● **HOW TO COMPLETE THIS TASK**
Go through the records and filter out every line lacking the word "motion"; copy the lines that remain.

(Stored items)
□ □ □ □
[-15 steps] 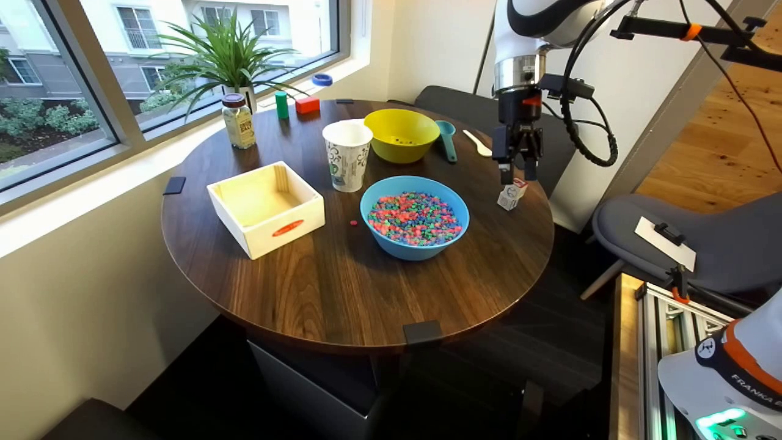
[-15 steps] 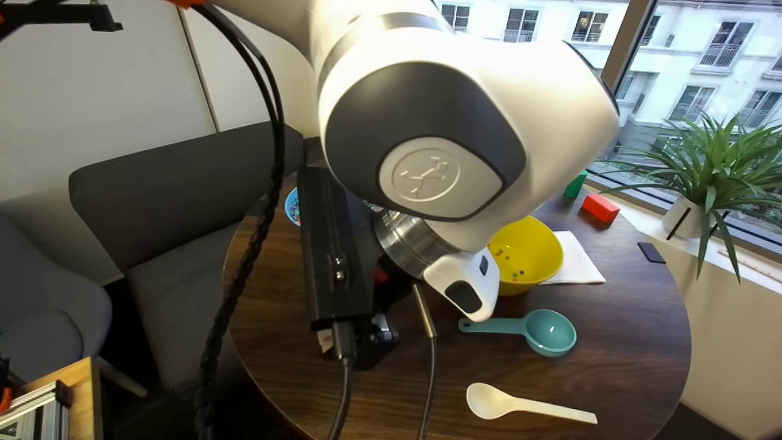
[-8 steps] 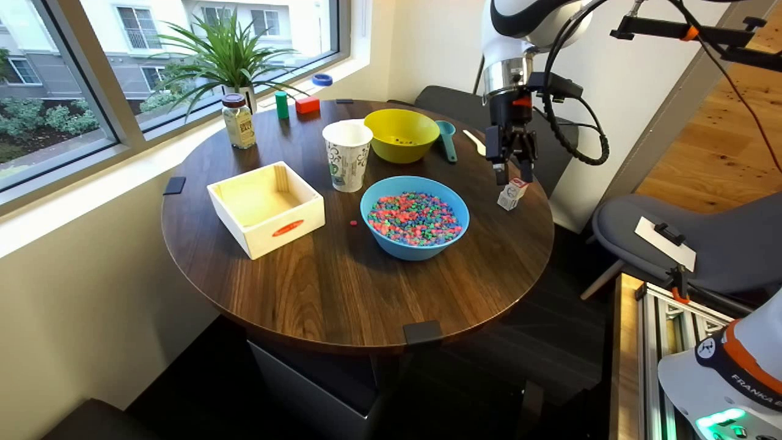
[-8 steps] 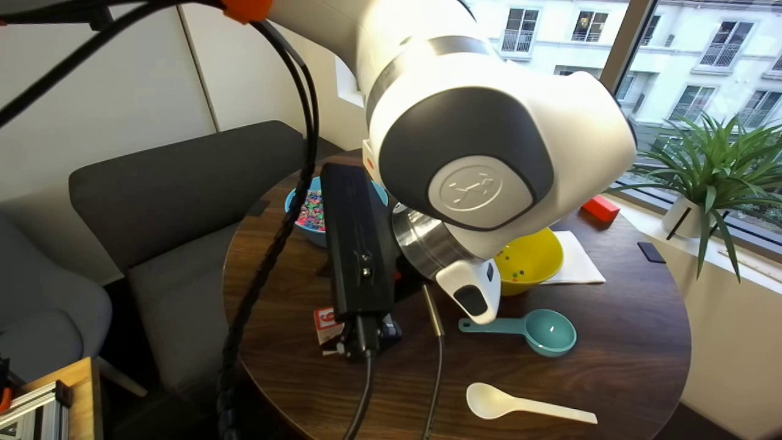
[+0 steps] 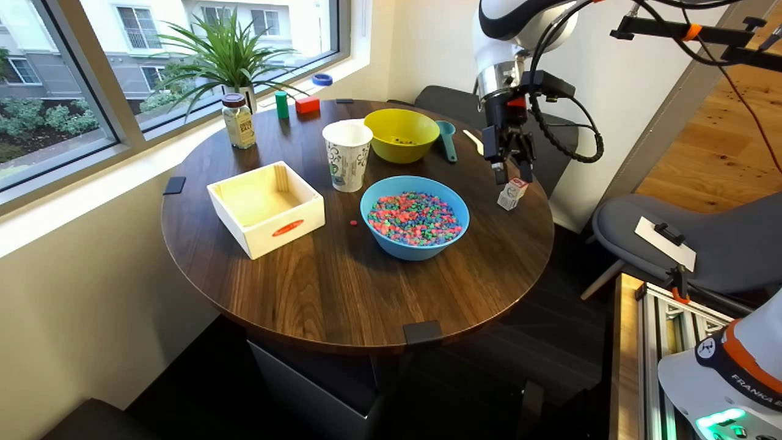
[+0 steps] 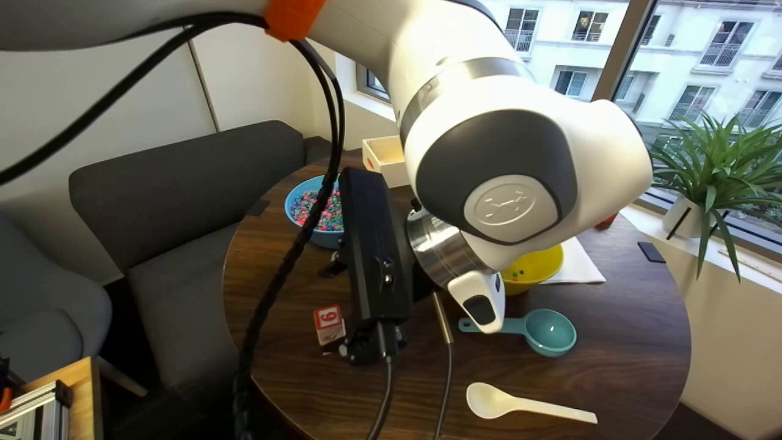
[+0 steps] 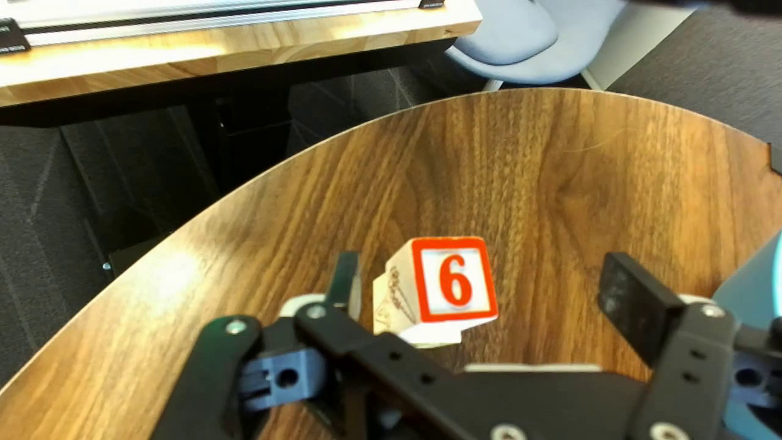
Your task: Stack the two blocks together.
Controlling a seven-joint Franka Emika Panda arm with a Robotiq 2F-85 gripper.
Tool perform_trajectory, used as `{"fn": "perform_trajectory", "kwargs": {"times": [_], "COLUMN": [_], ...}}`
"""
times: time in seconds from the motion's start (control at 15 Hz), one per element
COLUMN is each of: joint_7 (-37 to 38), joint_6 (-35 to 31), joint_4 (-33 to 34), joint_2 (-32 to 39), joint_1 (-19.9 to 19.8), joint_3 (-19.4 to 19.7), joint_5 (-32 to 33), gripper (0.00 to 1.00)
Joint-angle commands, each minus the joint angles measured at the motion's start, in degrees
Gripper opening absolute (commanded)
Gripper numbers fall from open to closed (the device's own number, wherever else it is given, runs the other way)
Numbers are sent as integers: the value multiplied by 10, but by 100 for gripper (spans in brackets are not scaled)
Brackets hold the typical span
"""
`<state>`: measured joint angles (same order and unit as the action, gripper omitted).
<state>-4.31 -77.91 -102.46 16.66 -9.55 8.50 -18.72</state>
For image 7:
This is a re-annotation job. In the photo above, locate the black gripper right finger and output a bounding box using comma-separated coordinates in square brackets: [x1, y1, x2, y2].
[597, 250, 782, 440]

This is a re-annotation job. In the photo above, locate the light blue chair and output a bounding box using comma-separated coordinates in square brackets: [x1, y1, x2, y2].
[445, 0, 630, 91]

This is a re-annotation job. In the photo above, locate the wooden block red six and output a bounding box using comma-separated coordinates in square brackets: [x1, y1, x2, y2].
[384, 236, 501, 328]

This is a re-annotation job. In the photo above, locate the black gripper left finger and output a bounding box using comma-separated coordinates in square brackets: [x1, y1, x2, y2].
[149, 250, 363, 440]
□ □ □ □
● **WRITTEN ANSWER**
times: time in seconds from the motion's start (control at 15 Hz), one per element
Joint-angle commands, each minus the joint angles measured at the motion's start, in degrees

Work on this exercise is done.